The district court concluded that Minnesota law does not recognize a cause of action for breach of fiduciary duty by a borrower against a mortgage broker.  In support of its conclusion, the district court cites Schmitz v. Aegis Mortgage Corp., 48 F. Supp. 2d 877 (D. Minn. 1999).  But Schmitz does not stand for the proposition that Minnesota law does not recognize such a cause of action.  Rather, the Schmitz court “assume[d] that this claim is cognizable under Minnesota law.”  Id. at 884.  For his part, Shafer cites no authority indicating that Minnesota law recognizes such a cause of action.
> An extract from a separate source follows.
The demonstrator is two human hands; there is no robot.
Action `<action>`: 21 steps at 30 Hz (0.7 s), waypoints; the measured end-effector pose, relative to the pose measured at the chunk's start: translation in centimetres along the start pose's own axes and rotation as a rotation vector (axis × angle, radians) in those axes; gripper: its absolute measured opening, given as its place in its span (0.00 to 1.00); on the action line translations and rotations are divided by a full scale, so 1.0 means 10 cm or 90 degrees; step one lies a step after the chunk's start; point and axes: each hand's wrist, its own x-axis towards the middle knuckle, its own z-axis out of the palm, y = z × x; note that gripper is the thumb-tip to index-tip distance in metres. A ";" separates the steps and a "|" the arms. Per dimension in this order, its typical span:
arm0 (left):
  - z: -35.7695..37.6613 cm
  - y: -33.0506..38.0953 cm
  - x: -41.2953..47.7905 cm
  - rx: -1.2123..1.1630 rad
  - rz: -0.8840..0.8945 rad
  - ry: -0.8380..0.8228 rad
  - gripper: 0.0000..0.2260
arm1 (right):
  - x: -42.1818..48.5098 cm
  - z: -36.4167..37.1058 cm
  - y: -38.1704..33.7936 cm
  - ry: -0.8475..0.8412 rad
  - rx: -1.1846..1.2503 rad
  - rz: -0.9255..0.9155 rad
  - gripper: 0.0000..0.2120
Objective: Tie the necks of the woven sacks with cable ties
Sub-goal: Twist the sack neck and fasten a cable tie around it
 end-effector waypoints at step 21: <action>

It is not the function of this court to establish new causes of action, even if such actions appear to have merit.  Stubbs v. N. Mem’l Med. Ctr., 448 N.W.2d 78, 80-81 (Minn. App. 1989), review denied (Minn. Jan. 12, 1990).  “[T]he task of extending existing law falls to the supreme court or the legislature, but it does not fall to this court.”  Tereault v. Palmer, 413 N.W.2d 283, 286 (Minn. App. 1987), review denied (Minn. Dec. 18, 1987).  We therefore conclude that the district court did not err by granting summary judgment on Shafer’s claim of breach of fiduciary duty.

            B.         Consumer fraud

Shafer also argues that a genuine issue of material fact exists as to whether GSF is liable for consumer fraud under Minn. Stat. § 325F.69 (2002).  The statute prohibits the use of any “fraud, false pretense, false promise, misrepresentation, misleading statement or deceptive practice” in connection with the sale of any merchandise, intangible, or service.  See id. § 325F.68, subd. 2 (2002), .69, subd. 1.

Shafer maintains that the grant of summary judgment was error because (1) GSF, having run a credit report, knew of Truman’s good credit history; (2) GSF nonetheless placed Truman’s loan with a sub-prime lender; (3) though GSF disclosed the fact of common ownership before the closing, it did not send the common-ownership disclosure “in a timely manner”; (4) Truman rescinded his acceptance of the loan; and (5) Wholesale attempted to induce Truman to cancel the rescission.

These facts would not allow a reasonable finder of fact to conclude that respondents used fraud or were otherwise false in dealing with Truman, with the possible exception of the alleged attempt to have Truman cancel a rescission of the loan agreement.  In opposition to respondents’ motion for summary judgment, Shafer offered a letter that (1) apparently had been prepared for Truman’s signature, (2) stated that Truman did not wish to cancel his loan with Wholesale, (3) contained a note asking Truman to sign the letter, and (4) was mailed in an envelope bearing Wholesale’s name and logo.  But this letter, without more, does not amount to substantial evidence of an issue of material fact with respect to consumer fraud.  While one might speculate that Wholesale prepared the letter with the intent to induce Truman to cancel his rescission of the loan agreement, raising mere speculation or “metaphysical doubt” is insufficient to reverse a grant of summary judgment.  See DLH, 566 N.W.2d at 71.  We therefore conclude that the district court did not err by granting summary judgment on the consumer-fraud claim.